A full lower limb assessment is therefore required.
Anterior Impingement felt as ankle pain or blocking at the front of the ankle that increases on full dorsiflexion (bend).
If there is any development of osteophytes (bony spurs) or a small fracture, the pain can be quite sharp and localised to a small area. Pain can be localised to touch.
When impingement arises from ligament irritation, pain and tissue thickening are often felt in front and slightly to the side of the ankle. Tenderness and swelling may also be seen over the front of the ankle. There is often a sense of blocking and an inability to reach full plié depth.
Diagnosis can almost be made by the individual. Assessment of why it has occurred however will need to be done by a trained physio/ clinician. Pinpointing the primary cause of the movement dysfunction is of paramount importance for treatment and corrective rehab thereafter.
An initial reduction in symptoms can often be achieved with soft tissue releases into the back of the calf region and underside of the foot. This can be combined with taping or even orthotics to help with movement control in the early stages of rehab.

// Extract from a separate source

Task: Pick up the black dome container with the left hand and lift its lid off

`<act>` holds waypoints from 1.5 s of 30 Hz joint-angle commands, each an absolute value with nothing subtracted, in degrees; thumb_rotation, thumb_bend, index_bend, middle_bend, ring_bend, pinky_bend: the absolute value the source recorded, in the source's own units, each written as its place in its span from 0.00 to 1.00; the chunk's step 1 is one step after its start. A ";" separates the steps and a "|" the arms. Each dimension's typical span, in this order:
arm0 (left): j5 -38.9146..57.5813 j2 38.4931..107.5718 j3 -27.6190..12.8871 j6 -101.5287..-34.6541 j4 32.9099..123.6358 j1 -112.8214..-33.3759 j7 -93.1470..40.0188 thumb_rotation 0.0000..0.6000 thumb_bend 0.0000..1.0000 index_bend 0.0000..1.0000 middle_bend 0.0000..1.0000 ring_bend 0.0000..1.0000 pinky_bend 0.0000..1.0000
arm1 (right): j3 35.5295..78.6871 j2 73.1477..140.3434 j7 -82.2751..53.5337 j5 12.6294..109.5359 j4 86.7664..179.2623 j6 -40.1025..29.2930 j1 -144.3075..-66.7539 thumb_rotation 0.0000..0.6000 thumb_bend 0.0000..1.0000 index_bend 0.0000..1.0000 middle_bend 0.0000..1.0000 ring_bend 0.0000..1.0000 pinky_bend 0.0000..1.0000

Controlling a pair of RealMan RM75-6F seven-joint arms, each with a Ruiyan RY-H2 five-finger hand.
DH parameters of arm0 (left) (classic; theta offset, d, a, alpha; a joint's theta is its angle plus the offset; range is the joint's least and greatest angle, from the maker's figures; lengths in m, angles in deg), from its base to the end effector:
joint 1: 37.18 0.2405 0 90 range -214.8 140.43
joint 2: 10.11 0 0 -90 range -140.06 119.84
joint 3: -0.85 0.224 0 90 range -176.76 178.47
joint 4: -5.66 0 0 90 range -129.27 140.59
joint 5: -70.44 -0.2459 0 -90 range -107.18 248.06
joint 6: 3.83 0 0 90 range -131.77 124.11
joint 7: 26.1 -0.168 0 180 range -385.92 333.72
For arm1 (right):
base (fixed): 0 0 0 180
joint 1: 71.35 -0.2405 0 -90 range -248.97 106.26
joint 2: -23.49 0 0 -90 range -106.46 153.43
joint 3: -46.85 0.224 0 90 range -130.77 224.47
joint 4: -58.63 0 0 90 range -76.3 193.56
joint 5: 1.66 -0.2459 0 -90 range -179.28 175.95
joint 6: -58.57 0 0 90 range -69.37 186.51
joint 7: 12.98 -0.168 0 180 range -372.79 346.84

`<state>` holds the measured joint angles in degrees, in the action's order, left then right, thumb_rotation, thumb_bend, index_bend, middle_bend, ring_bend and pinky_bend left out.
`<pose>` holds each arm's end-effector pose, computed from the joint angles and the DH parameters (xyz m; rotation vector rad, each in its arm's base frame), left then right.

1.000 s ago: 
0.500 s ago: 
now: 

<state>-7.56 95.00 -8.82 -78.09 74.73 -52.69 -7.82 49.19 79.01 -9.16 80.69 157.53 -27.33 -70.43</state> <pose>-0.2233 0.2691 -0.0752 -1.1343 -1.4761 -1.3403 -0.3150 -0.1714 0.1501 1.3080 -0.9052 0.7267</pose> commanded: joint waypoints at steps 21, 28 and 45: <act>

A thorough and holistic assessment of movement and technique however is essential in discovering the reason for muscular overuse and dysfunction.
Discovering the reason for muscular overuse is imperative to allow the muscles to function normally.
Is it due to a compressed foot? Poor control in the hips and pelvis? Rib dysfunction? Non optimal core or turnout use?
If ………………treatment is not 100% successful then a steroid (cortisone) injection into the painful area may be required. Steroids are strong anti-inflammatory medications. A steroid injection can help relieve irritation and swelling in the soft tissues that are being pinched.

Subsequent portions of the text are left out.